Image Credit: ALMA (ESO/NAOJ/NRAO), Kitayama et al., NASA/ESA Hubble Space Telescope


Explanation: Why would this cluster of galaxy punch a hole in the cosmic microwave background (CMB)? First, the famous CMB was created by cooling gas in the early universe and flies right through most gas and dust in the universe. It is all around us. Large clusters of galaxies have enough gravity to contain very hot gas -- gas hot enough to up-scatter microwave photons into light of significantly higher energy, thereby creating a hole in CMB maps. This Sunyaev–Zel'dovich (SZ) effect has been used for decades to reveal new information about hot gas in clusters and even to help discover galaxy clusters in a simple yet uniform way.
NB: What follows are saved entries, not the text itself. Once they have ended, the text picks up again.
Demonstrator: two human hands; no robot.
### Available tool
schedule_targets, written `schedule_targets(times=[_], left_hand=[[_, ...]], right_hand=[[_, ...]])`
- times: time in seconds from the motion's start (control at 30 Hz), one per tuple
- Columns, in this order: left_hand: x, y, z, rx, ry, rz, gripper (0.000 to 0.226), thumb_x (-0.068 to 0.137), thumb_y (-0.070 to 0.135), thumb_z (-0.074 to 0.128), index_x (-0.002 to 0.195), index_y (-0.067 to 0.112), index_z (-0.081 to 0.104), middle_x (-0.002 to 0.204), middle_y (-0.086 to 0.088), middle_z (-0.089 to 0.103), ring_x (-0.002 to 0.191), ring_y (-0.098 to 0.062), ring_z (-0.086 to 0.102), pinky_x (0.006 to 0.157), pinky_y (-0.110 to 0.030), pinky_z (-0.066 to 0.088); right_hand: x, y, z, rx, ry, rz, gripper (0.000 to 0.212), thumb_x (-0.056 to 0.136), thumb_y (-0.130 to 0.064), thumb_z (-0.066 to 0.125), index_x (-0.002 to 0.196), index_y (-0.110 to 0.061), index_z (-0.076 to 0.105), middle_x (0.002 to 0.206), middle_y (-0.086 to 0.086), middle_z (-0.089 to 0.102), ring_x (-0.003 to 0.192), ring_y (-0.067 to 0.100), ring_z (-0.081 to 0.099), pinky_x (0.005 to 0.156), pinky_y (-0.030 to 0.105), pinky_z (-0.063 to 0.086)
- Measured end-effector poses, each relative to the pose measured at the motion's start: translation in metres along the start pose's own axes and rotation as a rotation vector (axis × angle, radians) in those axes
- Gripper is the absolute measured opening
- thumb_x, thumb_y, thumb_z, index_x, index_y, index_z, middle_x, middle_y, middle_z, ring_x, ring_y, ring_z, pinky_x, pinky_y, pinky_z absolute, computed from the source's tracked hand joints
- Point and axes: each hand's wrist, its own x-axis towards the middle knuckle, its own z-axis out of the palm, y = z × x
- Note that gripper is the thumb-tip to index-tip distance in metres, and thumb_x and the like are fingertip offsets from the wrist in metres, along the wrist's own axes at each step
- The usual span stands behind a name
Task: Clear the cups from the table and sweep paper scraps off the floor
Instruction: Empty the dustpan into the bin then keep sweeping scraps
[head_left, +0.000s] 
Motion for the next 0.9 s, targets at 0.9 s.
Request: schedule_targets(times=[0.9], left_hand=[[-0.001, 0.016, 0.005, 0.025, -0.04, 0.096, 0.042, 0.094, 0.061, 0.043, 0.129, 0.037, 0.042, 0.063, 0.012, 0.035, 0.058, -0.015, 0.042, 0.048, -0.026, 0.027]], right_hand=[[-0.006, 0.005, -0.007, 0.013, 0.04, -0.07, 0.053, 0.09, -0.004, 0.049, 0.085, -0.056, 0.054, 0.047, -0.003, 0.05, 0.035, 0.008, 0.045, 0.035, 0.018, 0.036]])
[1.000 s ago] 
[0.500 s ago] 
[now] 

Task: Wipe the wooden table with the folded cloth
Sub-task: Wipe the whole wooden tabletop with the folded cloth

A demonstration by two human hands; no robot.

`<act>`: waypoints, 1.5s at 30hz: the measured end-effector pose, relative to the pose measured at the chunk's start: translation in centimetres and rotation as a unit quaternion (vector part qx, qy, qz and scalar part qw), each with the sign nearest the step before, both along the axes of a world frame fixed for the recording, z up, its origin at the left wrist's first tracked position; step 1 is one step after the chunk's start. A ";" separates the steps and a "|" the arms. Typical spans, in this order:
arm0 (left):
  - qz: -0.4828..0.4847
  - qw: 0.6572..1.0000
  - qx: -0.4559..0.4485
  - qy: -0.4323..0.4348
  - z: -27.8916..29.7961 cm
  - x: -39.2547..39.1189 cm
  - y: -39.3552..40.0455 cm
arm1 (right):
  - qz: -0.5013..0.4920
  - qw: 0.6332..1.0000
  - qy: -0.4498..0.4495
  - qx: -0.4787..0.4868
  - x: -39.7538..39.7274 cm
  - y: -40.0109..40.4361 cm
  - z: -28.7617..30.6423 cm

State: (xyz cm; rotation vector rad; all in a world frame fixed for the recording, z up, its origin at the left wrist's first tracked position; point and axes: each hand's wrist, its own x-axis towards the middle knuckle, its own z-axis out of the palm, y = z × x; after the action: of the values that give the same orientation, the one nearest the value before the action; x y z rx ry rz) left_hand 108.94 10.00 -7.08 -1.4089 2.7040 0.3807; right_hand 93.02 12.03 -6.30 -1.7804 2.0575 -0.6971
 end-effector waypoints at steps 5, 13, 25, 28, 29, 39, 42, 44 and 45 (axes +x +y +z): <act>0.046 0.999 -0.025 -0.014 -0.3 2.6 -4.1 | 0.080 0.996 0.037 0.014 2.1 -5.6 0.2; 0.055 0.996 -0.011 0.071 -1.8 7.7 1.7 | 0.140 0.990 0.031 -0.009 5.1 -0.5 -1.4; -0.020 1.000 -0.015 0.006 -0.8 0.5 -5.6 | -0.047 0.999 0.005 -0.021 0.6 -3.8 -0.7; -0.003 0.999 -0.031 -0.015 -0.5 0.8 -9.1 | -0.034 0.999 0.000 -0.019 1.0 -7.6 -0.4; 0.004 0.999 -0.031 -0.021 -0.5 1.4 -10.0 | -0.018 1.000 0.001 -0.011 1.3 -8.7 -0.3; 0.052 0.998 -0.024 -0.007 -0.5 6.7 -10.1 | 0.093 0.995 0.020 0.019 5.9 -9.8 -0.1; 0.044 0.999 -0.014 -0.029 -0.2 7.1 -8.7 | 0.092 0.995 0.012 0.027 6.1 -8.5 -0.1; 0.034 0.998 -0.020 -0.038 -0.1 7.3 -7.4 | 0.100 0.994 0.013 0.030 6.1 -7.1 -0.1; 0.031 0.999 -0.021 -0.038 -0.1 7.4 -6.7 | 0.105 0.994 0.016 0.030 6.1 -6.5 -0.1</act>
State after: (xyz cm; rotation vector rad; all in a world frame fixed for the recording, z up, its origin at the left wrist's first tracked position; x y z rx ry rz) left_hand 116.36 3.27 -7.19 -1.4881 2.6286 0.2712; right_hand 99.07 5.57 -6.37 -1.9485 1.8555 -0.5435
Pictured is the most detailed image yet obtained of the SZ effect, now using both ALMA to measure the CMB and the Hubble Space Telescope to measure the galaxies in the massive galaxy cluster RX J1347.5-1145. False-color blue depicts light from the CMB, while almost every yellow object is a galaxy. The shape of the SZ hole indicates not only that hot gas is present in this galaxy cluster, but also that it is distributed in a surprisingly uneven manner.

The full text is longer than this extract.